*** Opening Dataset excerpt ***
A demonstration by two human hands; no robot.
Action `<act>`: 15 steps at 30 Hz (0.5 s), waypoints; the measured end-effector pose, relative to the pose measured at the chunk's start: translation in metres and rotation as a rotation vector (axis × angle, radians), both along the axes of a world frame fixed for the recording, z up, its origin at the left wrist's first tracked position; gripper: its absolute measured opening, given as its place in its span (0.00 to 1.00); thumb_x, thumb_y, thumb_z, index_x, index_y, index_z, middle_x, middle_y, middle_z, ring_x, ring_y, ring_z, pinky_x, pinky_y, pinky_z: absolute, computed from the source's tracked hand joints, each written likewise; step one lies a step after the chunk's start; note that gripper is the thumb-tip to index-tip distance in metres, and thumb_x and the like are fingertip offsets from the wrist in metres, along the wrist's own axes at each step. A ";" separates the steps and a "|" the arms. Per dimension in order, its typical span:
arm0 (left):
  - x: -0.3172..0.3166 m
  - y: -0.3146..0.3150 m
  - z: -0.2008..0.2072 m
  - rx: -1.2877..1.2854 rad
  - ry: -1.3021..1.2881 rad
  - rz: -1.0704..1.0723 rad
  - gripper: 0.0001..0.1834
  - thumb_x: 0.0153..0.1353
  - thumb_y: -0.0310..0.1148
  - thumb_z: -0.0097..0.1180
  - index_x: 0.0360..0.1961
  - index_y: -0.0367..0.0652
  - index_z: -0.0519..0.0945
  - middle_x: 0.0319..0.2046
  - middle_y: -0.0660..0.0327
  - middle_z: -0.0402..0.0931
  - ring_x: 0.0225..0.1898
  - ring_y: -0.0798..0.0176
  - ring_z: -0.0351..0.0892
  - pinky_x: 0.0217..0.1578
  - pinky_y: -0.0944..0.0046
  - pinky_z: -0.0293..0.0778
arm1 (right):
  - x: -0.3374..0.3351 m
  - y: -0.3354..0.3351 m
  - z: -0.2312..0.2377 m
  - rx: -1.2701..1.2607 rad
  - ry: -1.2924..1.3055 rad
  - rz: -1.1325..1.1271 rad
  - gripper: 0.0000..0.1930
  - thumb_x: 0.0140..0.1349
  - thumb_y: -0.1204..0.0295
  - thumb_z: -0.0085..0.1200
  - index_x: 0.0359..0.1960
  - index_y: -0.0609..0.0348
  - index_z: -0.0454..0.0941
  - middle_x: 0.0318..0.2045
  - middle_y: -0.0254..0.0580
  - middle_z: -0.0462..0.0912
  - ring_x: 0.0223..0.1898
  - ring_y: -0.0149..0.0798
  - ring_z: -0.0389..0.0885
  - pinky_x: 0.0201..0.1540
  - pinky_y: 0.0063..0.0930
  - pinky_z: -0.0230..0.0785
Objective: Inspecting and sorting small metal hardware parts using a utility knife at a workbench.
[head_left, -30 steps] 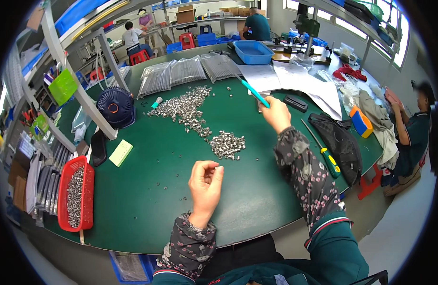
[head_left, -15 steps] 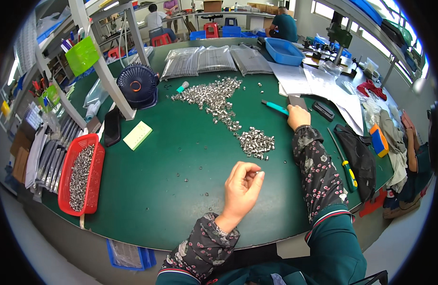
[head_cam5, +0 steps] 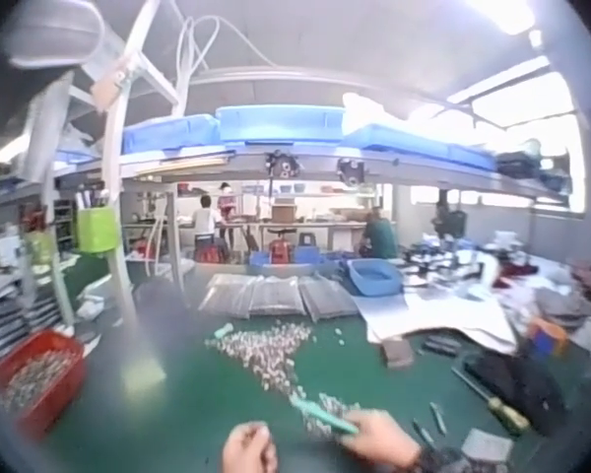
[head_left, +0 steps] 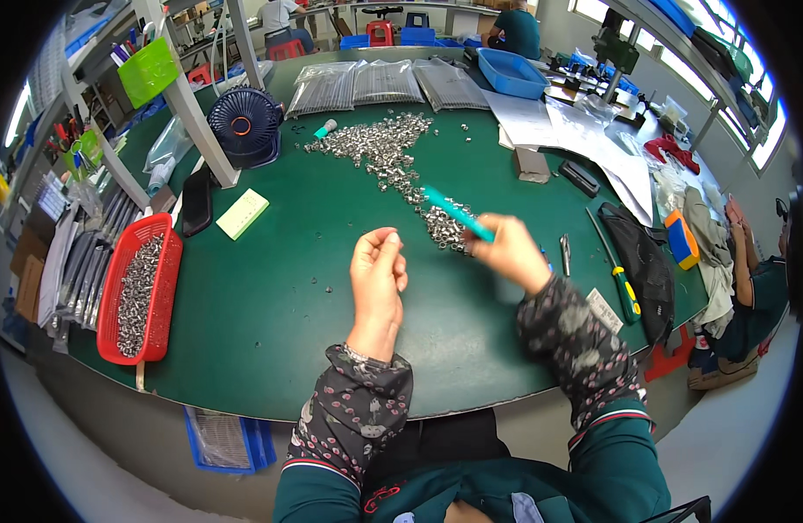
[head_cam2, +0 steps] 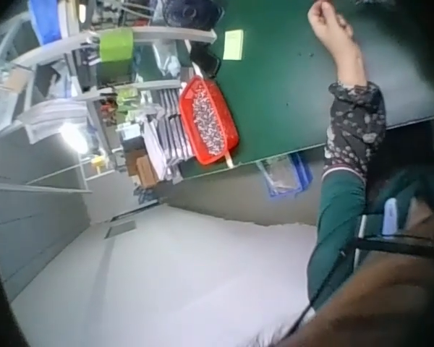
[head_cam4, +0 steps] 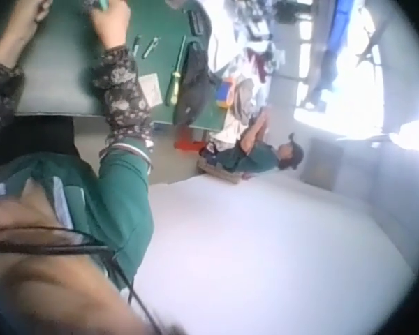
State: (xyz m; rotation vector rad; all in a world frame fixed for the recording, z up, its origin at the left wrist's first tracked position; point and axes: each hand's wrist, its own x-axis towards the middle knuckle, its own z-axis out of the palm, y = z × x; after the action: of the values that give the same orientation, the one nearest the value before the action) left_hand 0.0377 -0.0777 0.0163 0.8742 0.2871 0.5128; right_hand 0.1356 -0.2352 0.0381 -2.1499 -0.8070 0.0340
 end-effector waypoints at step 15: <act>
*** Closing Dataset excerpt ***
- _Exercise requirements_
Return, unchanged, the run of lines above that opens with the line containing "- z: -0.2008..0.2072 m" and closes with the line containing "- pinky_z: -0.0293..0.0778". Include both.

- _Response to the exercise_
  - z: -0.2008..0.2072 m
  - rx: -1.2877..1.2854 rad
  - ry: -1.3021..1.2881 rad
  - rz: -1.0704..1.0723 rad
  - gripper: 0.0001..0.1834
  - thumb_x: 0.0153..0.1353
  - thumb_y: -0.0310..0.1148
  - thumb_z: -0.0097..0.1180
  - index_x: 0.0360..0.1961
  - index_y: -0.0367..0.0652
  - index_z: -0.0519..0.0945
  - middle_x: 0.0319..0.2046
  - middle_y: -0.0660..0.0327
  - middle_z: -0.0402..0.0931
  - ring_x: 0.0225..0.1898
  - ring_y: -0.0798..0.0176
  - ring_z: -0.0351..0.0892
  - pinky_x: 0.0217..0.1578
  - pinky_y: -0.0944..0.0046
  - pinky_z: -0.0293..0.0778

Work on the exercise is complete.